#### What is needed
Output the first line below and each one after it, exactly, up to and including the line holding "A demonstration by". Pictures should not be copied.

#### Records supplied

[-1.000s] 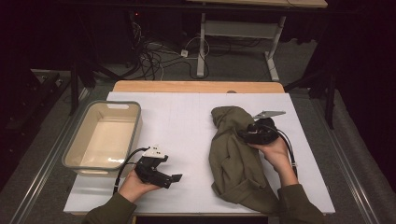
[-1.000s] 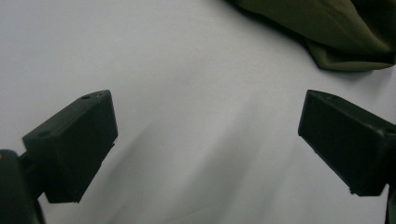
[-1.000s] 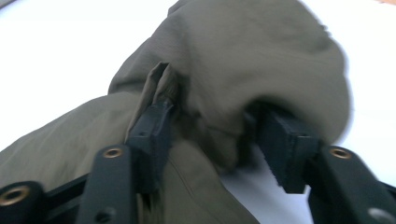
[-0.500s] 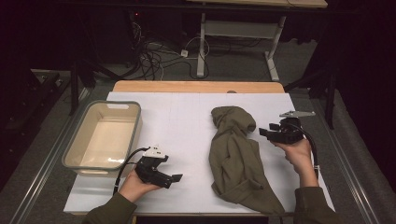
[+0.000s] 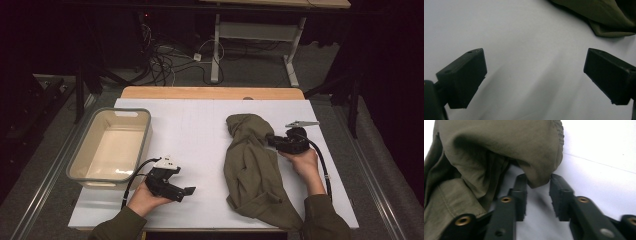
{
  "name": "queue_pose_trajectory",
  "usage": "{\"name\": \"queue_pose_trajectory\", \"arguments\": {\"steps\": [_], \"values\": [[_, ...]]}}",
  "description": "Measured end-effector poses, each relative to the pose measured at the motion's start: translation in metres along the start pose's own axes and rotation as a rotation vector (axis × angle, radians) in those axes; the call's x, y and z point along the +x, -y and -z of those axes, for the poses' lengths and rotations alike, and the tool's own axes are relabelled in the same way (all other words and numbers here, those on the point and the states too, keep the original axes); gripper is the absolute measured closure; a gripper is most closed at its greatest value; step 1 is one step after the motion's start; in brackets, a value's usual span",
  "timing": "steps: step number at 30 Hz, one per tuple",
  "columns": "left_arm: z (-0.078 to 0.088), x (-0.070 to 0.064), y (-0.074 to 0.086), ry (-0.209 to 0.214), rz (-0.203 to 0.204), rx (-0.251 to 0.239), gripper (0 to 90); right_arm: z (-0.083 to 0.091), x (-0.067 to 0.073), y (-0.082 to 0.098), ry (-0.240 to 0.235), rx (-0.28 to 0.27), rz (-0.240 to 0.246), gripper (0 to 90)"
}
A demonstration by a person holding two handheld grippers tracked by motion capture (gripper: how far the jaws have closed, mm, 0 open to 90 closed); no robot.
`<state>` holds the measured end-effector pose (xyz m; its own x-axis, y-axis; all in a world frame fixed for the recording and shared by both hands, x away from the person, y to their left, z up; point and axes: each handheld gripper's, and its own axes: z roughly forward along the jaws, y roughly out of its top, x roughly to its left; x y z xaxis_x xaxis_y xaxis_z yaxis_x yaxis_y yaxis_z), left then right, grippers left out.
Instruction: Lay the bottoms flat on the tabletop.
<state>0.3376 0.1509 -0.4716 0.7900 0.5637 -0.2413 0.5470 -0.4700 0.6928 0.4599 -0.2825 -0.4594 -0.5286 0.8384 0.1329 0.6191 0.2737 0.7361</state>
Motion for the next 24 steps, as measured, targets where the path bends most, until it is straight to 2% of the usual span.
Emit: {"name": "queue_pose_trajectory", "arguments": {"steps": [3,5,9,14,24], "values": [[0.0,0.0,0.0,-0.001,0.001,-0.001,4.7,0.0,0.0,0.001,0.005,-0.008,0.007,83.1],[0.0,0.0,0.0,-0.003,0.0,0.0,4.7,0.001,0.0,0.001,-0.007,-0.021,0.003,87.0],[0.0,0.0,0.0,-0.003,0.0,-0.002,4.7,0.006,0.002,-0.002,-0.011,-0.043,0.004,88.1],[0.0,0.0,0.0,-0.005,-0.001,0.0,4.7,0.019,0.006,-0.01,-0.022,-0.111,0.0,88.4],[0.001,0.0,0.0,-0.006,-0.001,-0.003,4.7,0.033,0.03,-0.027,-0.05,-0.184,0.041,88.5]]}}
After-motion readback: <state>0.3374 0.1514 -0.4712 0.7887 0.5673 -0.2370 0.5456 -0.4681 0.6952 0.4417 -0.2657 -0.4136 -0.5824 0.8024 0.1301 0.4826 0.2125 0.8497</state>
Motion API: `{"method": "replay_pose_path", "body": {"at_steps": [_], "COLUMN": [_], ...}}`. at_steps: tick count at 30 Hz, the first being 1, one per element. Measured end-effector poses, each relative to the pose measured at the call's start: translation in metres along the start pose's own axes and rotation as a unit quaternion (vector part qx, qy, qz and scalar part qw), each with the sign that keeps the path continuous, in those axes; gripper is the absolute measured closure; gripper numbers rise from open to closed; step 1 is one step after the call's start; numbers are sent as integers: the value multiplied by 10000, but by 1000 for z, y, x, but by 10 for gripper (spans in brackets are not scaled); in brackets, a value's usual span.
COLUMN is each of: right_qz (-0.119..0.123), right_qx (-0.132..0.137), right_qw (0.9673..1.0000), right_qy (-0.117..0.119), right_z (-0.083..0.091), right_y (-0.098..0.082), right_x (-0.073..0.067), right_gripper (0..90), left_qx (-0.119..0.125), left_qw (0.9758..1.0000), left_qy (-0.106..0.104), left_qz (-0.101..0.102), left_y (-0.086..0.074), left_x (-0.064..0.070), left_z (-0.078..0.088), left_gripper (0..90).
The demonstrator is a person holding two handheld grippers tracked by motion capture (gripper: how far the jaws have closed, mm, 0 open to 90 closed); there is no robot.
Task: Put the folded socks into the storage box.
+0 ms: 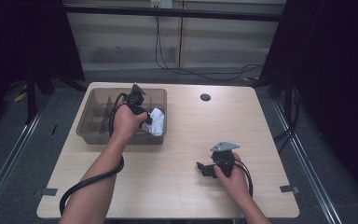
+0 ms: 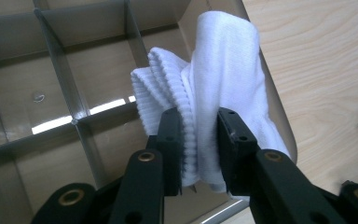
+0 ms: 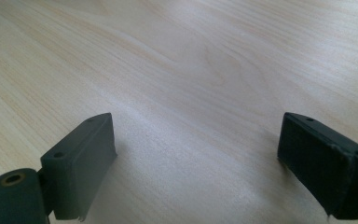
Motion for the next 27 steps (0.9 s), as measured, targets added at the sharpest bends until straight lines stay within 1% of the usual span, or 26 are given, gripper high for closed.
{"method": "replay_pose_path", "body": {"at_steps": [2, 4, 8, 9, 11, 14, 21, 23, 27], "right_qz": [-1, 9, 9, 7, 4, 5, 20, 18, 0], "right_qx": [1, 7, 9, 8, 2, 0, 17, 16, -1], "right_qw": [10000, 10000, 10000, 10000, 10000, 10000, 10000, 10000, 10000], "right_qy": [0, 3, 3, 3, 1, 0, -2, -1, -2], "right_z": [0, 0, 0, 0, 0, 0, -1, -1, 0], "right_y": [0, 0, 0, 0, 0, 0, 0, 0, 0], "right_x": [0, 0, 0, 0, 0, 0, 0, 0, 0], "right_gripper": [107, 107, 107, 107, 107, 107, 107, 107, 107], "left_qx": [-37, -14, -30, -56, -93, -66, -190, -223, -236], "left_qw": [10000, 9999, 9995, 9995, 9993, 9989, 9985, 9984, 9985], "left_qy": [73, 134, 273, 300, 333, 410, 427, 451, 442], "left_qz": [-48, -99, -130, -102, -162, -216, -270, -239, -241], "left_y": [-1, -1, -2, -2, -3, -3, -5, -5, -6], "left_x": [0, -1, -3, -3, -4, -5, -5, -5, -5], "left_z": [-1, -2, -2, -2, -2, -2, -5, -7, -9], "left_gripper": [701, 677, 646, 639, 621, 586, 623, 639, 645]}}
Point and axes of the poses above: each handheld gripper's, and its own axes: z roughly backward along the jaws, y roughly out of its top, x roughly to its right, the point moved 3 cm from there along -z, roughly forward along the jaws, and after that the axes turned 4 degrees about -y, right-handed, at the moved point
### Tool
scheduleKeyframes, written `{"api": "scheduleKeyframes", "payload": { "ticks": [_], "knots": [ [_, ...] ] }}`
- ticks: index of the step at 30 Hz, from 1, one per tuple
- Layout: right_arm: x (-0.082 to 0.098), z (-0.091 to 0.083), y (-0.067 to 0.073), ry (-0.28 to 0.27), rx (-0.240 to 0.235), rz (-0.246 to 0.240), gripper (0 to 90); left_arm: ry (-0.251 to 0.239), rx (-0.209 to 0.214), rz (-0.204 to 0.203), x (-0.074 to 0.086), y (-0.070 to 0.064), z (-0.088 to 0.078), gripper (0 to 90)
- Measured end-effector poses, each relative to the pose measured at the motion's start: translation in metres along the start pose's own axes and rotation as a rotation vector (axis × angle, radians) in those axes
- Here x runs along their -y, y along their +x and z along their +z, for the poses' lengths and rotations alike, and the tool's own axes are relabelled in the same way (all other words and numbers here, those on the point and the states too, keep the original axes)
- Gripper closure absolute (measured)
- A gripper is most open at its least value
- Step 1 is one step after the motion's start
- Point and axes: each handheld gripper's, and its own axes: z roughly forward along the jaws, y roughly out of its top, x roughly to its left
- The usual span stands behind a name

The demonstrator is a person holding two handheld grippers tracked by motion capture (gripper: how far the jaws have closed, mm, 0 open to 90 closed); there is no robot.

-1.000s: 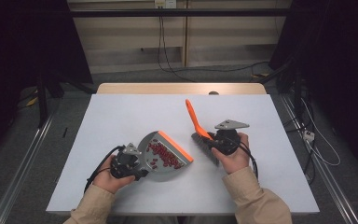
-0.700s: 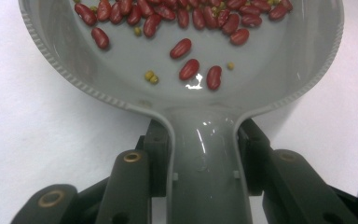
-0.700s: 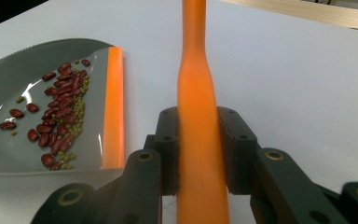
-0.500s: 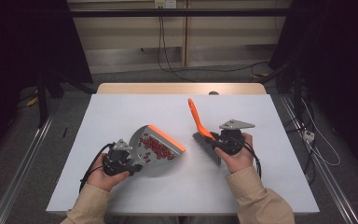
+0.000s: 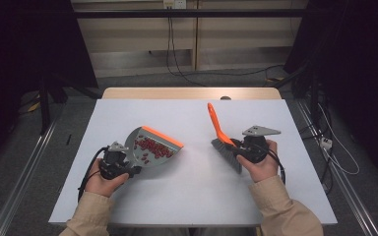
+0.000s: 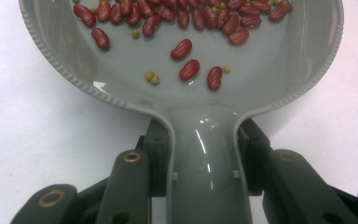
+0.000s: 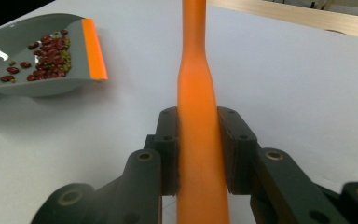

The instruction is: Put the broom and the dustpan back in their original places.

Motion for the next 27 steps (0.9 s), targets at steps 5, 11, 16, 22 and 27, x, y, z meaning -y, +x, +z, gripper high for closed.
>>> {"api": "scheduleKeyframes", "payload": {
  "ticks": [5, 11, 16, 22, 27],
  "knots": [
    [-0.001, -0.008, -0.006, 0.006, 0.012, 0.011, 71.7, -0.008, -0.012, -0.022, 0.0, 0.004, 0.0, 64.1],
    [-0.005, -0.015, -0.012, 0.017, 0.034, 0.015, 71.7, -0.012, -0.018, -0.048, 0.0, 0.009, 0.0, 64.1],
    [-0.007, -0.021, -0.019, 0.014, 0.061, 0.018, 71.7, -0.014, -0.03, -0.068, 0.002, 0.014, 0.0, 64.1],
    [-0.006, -0.029, -0.027, 0.017, 0.087, 0.024, 71.7, -0.012, -0.055, -0.094, 0.003, 0.019, 0.001, 64.1],
    [-0.002, -0.035, -0.037, 0.015, 0.111, 0.046, 71.7, -0.013, -0.081, -0.12, 0.004, 0.024, 0.002, 64.1]
  ]
}}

#### Result
[-1.000s] 
[-1.000s] 
[-1.000s] 
[-0.500s] 
[+0.000s] 
{
  "name": "queue_pose_trajectory",
  "usage": "{\"name\": \"queue_pose_trajectory\", \"arguments\": {\"steps\": [_], \"values\": [[_, ...]]}}",
  "description": "Measured end-effector poses, each relative to the pose measured at the motion's start: translation in metres along the start pose's own axes and rotation as a rotation vector (axis × angle, radians) in those axes; the call's x, y and z point along the +x, -y and -z of those axes, for the poses' lengths and rotations alike, and the tool's own axes are relabelled in the same way (all other words and numbers here, those on the point and the states too, keep the original axes); gripper is the absolute measured closure; a gripper is most closed at its greatest value; step 1 is one step after the motion's start; in brackets, a value's usual span",
  "timing": "steps: step number at 30 Hz, one per tuple",
  "columns": "left_arm: z (-0.078 to 0.088), x (-0.070 to 0.064), y (-0.074 to 0.086), ry (-0.209 to 0.214), rz (-0.203 to 0.204), rx (-0.251 to 0.239), gripper (0 to 90); right_arm: z (-0.083 to 0.091), x (-0.067 to 0.073), y (-0.082 to 0.098), ry (-0.240 to 0.235), rx (-0.28 to 0.27), rz (-0.240 to 0.246), gripper (0 to 90)"
}
A demonstration by a person holding two handheld grippers tracked by motion capture (gripper: how far the jaws have closed, mm, 0 open to 90 closed); no robot.

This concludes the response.